Example. Let us compute the sectional curvature of the hyperbolic plane $$\mathbb{H}^2=\{(x,y)\in\mathbb{R}^2: y>0\}$$ with metric $$ds^2=\frac{dx^2+dy^2}{y^2}$$

The metric tensor is $(g_{ij})=\begin{pmatrix}\frac{1}{y^2} & 0\\0 & \frac{1}{y^2}\end{pmatrix}$. The Riemann curvature tensor $R_{121}^2$ is \begin{align*}R_{121}^2&=\frac{\partial}{\partial y}\Gamma_{11}^2-\frac{\partial}{\partial x}\Gamma_{12}^2+\sum_p\{\Gamma_{2p}^p\Gamma_{11}^p-\Gamma_{1p}^2\Gamma_{12}^p\}\\&=\frac{\partial}{\partial y}\Gamma_{11}^2-\frac{\partial}{\partial x}\Gamma_{12}^2+\Gamma_{21}^2\Gamma_{11}^1-\Gamma_{11}^2\Gamma_{12}^1+\Gamma_{22}^2\Gamma_{11}^2-\Gamma_{12}^2\Gamma_{12}^2\end{align*} We find the Christoffel symbols $$\Gamma_{11}^2=\frac{1}{y},\ \Gamma_{12}^1=-\frac{1}{y},\ \Gamma_{12}^2=0,\ \Gamma_{21}^2=0,\ \Gamma_{22}^2=-\frac{1}{y}$$ Thus we obtain $R_{121}^2=-\frac{1}{y^2}$ and hence $\mathbb{H}^2$ has the constant negative sectional curvature $$K=g^{11}R_{121}^2=y^2\left(-\frac{1}{y^2}\right)=-1$$ What is the shortest path connecting two points $(x_1,y_1)$ and $(x_2,y_2)$ in $\mathbb{H}^2$? Such shortest paths are called geodesics in differential geometry. To find out what a geodesic in $\mathbb{H}^2$ looks like, let $$J=\int_{(x_1,y_1)}^{(x_2,y_2)}ds=\int_{(x_1,y_1)}^{(x_2,y_2)}\frac{\sqrt{1+y_x^2}}{y}dx$$ where $y_x=\frac{dy}{dx}$. The shortest path would satisfy the Euler-Lagrange equation \begin{equation}\label{eq:E-L}\frac{\partial f}{\partial x}-\frac{d}{dx}\left(f-y_x\frac{\partial f}{\partial y_x}\right)=0\end{equation}with $f(y,y_x,x)=\frac{\sqrt{1+y_x^2}}{y}$. Since $f$ does not depend on $x$, $\frac{\partial f}{\partial x}=0$ and the Euler-Lagrange equation \eqref{eq:E-L} becomes $$\frac{d}{dx}\left[\frac{1}{y\sqrt{1+y_x^2}}\right]=0$$ i.e. \begin{equation}\label{eq:E-L2}\frac{1}{y\sqrt{1+y_x^2}}=C\end{equation} where $C$ is a constant. The equation \eqref{eq:E-L2} results in a separable differential equation $$\frac{dy}{dx}=\frac{\sqrt{r^2-y^2}}{y}$$ where $r^2=\frac{1}{C}$. The solution of this equation is $$(x-a)^2+y^2=r^2$$ where $a$ is a constant. Since $y>0$, the solution represents an equation of upper semi circle centered at $(a,0)$ with radius $r$, that is the shortest path (geodesic) between two points $(x_1,y_1)$ and $(x_2,y_2)$ in $\mathbb{H}^2$ is a part of an upper semicircle joining them. In particular, if $x_1=x_2$, the geodesic between $(x_1,y_1)$ and $(x_2,y_2)$ is the vertical line passing through the two points. Such a vertical line can still be considered as an upper semicircle with radius $\infty$.
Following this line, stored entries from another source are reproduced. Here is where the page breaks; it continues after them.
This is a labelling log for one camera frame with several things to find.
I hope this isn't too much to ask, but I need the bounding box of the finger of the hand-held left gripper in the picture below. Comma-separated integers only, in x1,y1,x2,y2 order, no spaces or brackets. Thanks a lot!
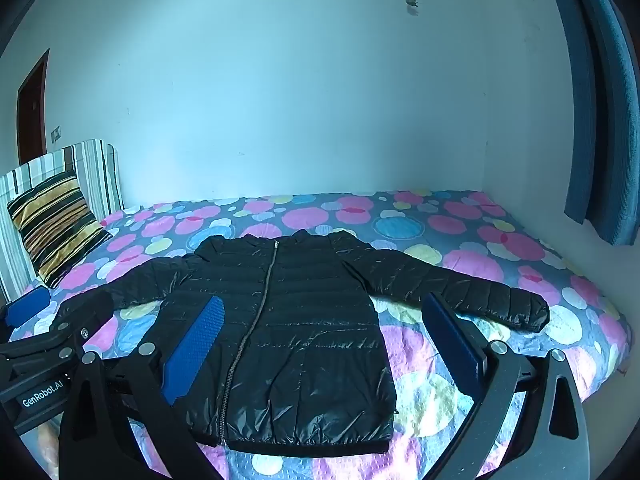
0,287,57,333
0,327,92,368

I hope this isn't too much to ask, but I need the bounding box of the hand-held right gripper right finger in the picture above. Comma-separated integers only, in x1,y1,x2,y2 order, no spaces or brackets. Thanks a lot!
421,294,591,480

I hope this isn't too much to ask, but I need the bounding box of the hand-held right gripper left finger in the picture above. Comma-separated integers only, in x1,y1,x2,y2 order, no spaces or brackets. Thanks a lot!
59,295,226,480

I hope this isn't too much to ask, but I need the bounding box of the black puffer jacket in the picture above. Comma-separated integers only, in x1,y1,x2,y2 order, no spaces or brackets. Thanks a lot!
50,230,551,453

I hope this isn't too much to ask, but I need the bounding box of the striped brown pillow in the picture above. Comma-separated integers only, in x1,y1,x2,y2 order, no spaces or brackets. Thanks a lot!
6,170,113,290

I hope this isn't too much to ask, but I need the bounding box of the dotted bed sheet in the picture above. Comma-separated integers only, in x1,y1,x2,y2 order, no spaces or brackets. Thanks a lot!
0,189,631,480

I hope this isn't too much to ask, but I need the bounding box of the striped headboard cushion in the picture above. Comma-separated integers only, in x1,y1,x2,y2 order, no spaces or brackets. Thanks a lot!
0,139,126,306

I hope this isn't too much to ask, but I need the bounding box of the brown door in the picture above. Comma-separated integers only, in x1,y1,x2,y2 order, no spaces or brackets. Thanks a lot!
16,49,51,167

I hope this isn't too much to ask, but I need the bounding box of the blue curtain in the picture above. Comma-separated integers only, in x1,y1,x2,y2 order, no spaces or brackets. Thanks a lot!
540,0,640,247
Geodesics in Hyperbolic Plane

Two other notions of curvatures are Ricci and scalar curvatures. The Ricci curvature tensor is given by $$\mathrm{Ric}_p\left(\frac{\partial}{\partial x^i},\frac{\partial}{\partial x^j}\right)=\sum_kR_{ikj}^k$$ We usually denote $\mathrm{Ric}_p\left(\frac{\partial}{\partial x^i},\frac{\partial}{\partial x^j}\right)$ simply by $R_{ij}$. The scalar curvature $\mathrm{Scal}(p)$ is given by $$\mathrm{Scal}(p)=\sum_{i}g^{ii}R_{ii}$$ The scalar curvature can be given, in terms of the sectional curvature, by $$\mathrm{Scal}(p)=\sum_{i\ne j}K_p\left(\frac{\partial}{\partial x^i},\frac{\partial}{\partial x^j}\right)$$ The scalar curvature is usually denoted by $R$ in general relativity.

Definition. A Riemannian or a pseudo-Riemannian manifold $(M,g)$ is said to be maximally symmetric if $(M,g)$ has constant sectional curvature $\kappa$.

Theorem. If a Riemannian or a pseudo-Riemannian manifold $(M,g)$ is maximally symmetric, then $$R_{ii}=\kappa(n-1)g_{ii}$$ where $\kappa$ is the constant sectional curvature of $(M,g)$ and $n=\dim M$.

Corollary. If $(M,g)$ has the constant sectional curvature $\kappa$, then $$\mathrm{Scal}(p)=n(n-1)\kappa$$ where $n=\dim M$.